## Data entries
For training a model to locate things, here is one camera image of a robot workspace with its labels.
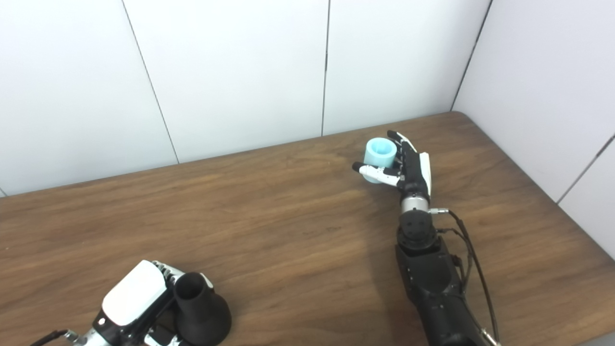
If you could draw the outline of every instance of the black robotic forearm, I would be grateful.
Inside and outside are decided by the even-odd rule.
[[[406,295],[419,312],[429,345],[485,345],[464,301],[461,279],[444,240],[437,236],[430,247],[418,251],[400,243],[395,252]]]
[[[387,134],[397,145],[398,169],[364,163],[354,163],[352,168],[397,187],[401,193],[397,264],[406,294],[421,317],[427,341],[430,346],[486,346],[483,337],[491,337],[479,329],[469,311],[454,257],[432,223],[432,212],[440,210],[429,208],[431,175],[424,176],[421,155],[406,137],[394,131]],[[499,345],[496,341],[489,344]]]

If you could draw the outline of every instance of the black funnel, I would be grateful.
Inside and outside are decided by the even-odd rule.
[[[231,311],[200,273],[182,275],[173,293],[179,306],[175,329],[185,341],[193,346],[215,346],[229,334]]]

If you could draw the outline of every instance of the cable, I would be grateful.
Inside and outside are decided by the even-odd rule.
[[[461,220],[457,216],[457,214],[455,214],[454,212],[452,212],[450,210],[448,211],[448,213],[457,222],[457,226],[459,226],[459,229],[461,230],[461,233],[463,233],[464,237],[467,240],[466,244],[468,245],[468,250],[469,250],[469,252],[472,253],[472,258],[474,258],[474,262],[476,262],[476,270],[478,271],[478,276],[480,277],[480,282],[483,285],[483,291],[485,292],[485,300],[487,301],[487,306],[489,307],[489,314],[491,316],[491,327],[493,328],[493,337],[494,337],[494,339],[496,341],[499,342],[498,321],[496,319],[496,313],[495,313],[495,310],[493,308],[493,302],[491,301],[491,294],[489,293],[489,288],[487,287],[487,281],[485,280],[485,276],[483,274],[483,269],[481,268],[480,262],[478,261],[478,256],[476,256],[476,252],[474,251],[474,246],[472,245],[472,241],[470,240],[470,234],[468,234],[466,226],[463,223],[463,220]]]
[[[465,294],[466,290],[467,290],[467,283],[468,281],[470,281],[470,272],[472,271],[472,250],[470,249],[470,244],[468,243],[468,239],[466,239],[465,236],[463,236],[459,231],[457,231],[454,228],[443,228],[441,230],[439,230],[440,233],[446,233],[448,231],[452,231],[453,233],[455,233],[457,236],[459,236],[461,238],[461,240],[464,241],[464,243],[466,244],[466,249],[467,249],[467,272],[465,275],[463,275],[463,273],[461,274],[461,293]]]
[[[35,343],[33,343],[30,346],[43,346],[44,344],[53,341],[59,337],[61,337],[62,335],[66,334],[68,332],[67,329],[63,329],[61,331],[52,331],[51,333],[49,333],[48,335],[40,338],[38,341],[36,341]]]

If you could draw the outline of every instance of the robotic arm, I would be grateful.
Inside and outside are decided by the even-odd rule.
[[[419,154],[412,143],[395,131],[387,135],[397,146],[395,168],[354,163],[352,168],[379,182],[397,187],[401,193],[401,215],[397,229],[395,253],[406,295],[415,305],[430,346],[501,346],[496,338],[481,328],[466,304],[465,290],[472,258],[483,281],[490,310],[491,299],[477,262],[474,249],[463,222],[448,209],[431,209],[431,170],[429,155]],[[451,214],[464,233],[458,234],[468,245],[468,273],[459,277],[461,259],[451,255],[440,236],[447,230],[437,230],[434,214]]]
[[[160,322],[166,313],[173,326]],[[32,346],[60,336],[74,346],[215,346],[230,328],[228,305],[205,275],[142,260],[107,293],[87,333],[54,331]]]

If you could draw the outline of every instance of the wooden table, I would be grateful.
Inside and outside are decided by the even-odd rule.
[[[432,205],[466,221],[505,346],[615,330],[615,263],[467,117],[445,113],[0,199],[0,344],[85,332],[149,259],[214,282],[234,318],[225,346],[426,345],[395,262],[398,193],[351,169],[387,129],[430,153]],[[490,327],[475,272],[469,301]]]

## EXERCISE
The answer is a single number, the count of lines in the records that contain the string "would".

## EXERCISE ANSWER
5